Fibras capaces de detectar sonido y de emitirlo



Fink y sus colaboradores acaban de anunciar un nuevo hito en el camino hacia las fibras funcionales: fibras capaces de detectar y producir sonido. Las aplicaciones podrían incluir ropa que sea en sí misma un micrófono sensible, para captar el habla o monitorizar funciones corporales, y pequeños filamentos que podrían medir el flujo sanguíneo en los capilares o la presión en el cerebro.

Entre los autores del trabajo, también figuran Shunji Egusa, Noémie Chocat y Zheng Wang.

A pesar de lo muy delicado que es el proceso de fabricación, los investigadores fueron capaces de eludir la amenaza de los defectos, logrando construir fibras funcionales en el laboratorio.

Estas fibras también pueden resultar audibles para el oído humano.

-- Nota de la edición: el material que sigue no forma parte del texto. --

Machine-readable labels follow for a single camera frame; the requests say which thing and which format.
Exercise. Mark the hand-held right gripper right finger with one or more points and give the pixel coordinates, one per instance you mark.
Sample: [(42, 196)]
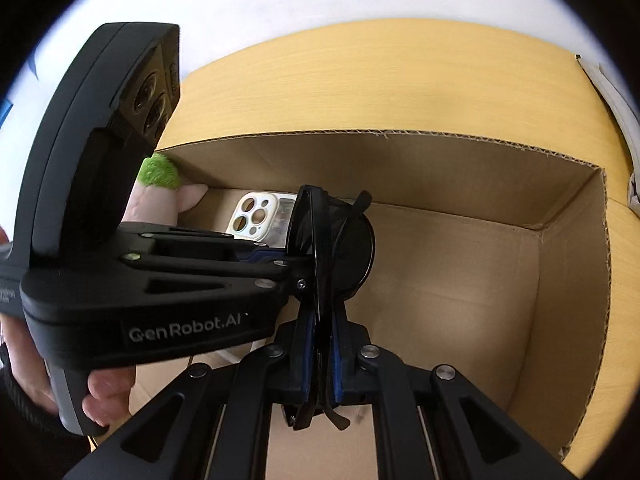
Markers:
[(345, 360)]

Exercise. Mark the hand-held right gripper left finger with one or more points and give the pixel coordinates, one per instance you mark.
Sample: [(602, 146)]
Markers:
[(300, 360)]

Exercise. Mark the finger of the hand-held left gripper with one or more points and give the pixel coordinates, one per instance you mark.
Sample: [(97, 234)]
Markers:
[(200, 240), (240, 280)]

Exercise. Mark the black sunglasses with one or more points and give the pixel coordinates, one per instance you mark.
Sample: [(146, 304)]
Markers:
[(357, 245)]

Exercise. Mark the brown cardboard box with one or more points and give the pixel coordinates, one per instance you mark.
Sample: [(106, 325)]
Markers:
[(450, 285)]

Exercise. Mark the person's left hand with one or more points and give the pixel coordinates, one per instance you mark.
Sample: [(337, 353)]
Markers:
[(112, 395)]

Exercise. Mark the teal pink green plush toy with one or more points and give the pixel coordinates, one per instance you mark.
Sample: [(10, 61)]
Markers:
[(160, 205)]

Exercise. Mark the white phone case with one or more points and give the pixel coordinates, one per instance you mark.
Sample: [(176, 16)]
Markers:
[(250, 215)]

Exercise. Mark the grey cloth bag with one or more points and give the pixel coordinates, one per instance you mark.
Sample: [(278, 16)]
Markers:
[(612, 92)]

Si se las conecta a una fuente de alimentación y se aplica una corriente sinusoidal (una corriente alterna, cuyo período es muy regular), vibran. Y si se las hace vibrar a frecuencias audibles para el oído humano y una persona las acerca lo suficiente a su oreja, puede escuchar diferentes notas o sonidos saliendo de ellas.

Además de prendas de vestir capaces de ejercer de micrófonos, y filamentos que sirvan como sensores biológicos, las aplicaciones de las fibras podrían incluir redes autónomas para supervisar el flujo de agua en el océano, y sistemas de sonar de gran alcance y con resoluciones muy superiores a las actuales: Un tejido hecho con fibras acústicas sería el equivalente de millones de diminutos sensores acústicos convencionales.